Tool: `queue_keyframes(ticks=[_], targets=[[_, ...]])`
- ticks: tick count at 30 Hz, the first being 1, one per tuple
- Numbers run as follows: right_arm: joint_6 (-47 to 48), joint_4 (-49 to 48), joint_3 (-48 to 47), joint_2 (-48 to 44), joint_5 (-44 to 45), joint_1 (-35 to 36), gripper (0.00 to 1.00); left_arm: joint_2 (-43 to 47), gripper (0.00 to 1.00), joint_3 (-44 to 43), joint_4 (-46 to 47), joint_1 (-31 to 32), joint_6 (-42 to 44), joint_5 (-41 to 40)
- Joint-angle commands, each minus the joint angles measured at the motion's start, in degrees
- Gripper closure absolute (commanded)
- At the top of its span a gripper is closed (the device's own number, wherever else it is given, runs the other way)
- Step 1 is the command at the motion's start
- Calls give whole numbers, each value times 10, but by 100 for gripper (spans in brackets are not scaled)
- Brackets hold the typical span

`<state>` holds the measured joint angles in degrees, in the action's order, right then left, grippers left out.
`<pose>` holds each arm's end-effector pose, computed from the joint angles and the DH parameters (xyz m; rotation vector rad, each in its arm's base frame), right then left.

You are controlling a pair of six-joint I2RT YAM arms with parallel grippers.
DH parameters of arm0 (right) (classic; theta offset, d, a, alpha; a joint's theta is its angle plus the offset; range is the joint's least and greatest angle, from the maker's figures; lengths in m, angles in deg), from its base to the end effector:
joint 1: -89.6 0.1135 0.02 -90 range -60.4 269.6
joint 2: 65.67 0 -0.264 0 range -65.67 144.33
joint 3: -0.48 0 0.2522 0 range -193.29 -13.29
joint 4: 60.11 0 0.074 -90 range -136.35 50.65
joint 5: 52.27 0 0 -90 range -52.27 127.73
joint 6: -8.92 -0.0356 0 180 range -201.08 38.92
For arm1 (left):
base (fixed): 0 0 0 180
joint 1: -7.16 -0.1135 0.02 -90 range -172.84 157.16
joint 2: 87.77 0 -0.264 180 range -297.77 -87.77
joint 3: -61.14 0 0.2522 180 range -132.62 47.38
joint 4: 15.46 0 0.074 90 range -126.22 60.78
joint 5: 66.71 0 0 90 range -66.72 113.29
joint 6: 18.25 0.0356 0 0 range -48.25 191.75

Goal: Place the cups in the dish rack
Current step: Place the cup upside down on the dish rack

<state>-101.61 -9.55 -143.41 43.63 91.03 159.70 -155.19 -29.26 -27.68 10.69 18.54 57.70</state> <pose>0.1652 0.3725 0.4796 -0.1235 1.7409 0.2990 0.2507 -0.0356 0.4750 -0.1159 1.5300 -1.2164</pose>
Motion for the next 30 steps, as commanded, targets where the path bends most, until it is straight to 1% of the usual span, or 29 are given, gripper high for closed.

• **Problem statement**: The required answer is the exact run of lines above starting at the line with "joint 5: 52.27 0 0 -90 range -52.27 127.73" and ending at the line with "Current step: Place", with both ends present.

• **Written solution**:
joint 5: 52.27 0 0 -90 range -52.27 127.73
joint 6: -8.92 -0.0356 0 180 range -201.08 38.92
For arm1 (left):
base (fixed): 0 0 0 180
joint 1: -7.16 -0.1135 0.02 -90 range -172.84 157.16
joint 2: 87.77 0 -0.264 180 range -297.77 -87.77
joint 3: -61.14 0 0.2522 180 range -132.62 47.38
joint 4: 15.46 0 0.074 90 range -126.22 60.78
joint 5: 66.71 0 0 90 range -66.72 113.29
joint 6: 18.25 0.0356 0 0 range -48.25 191.75

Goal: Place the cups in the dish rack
Current step: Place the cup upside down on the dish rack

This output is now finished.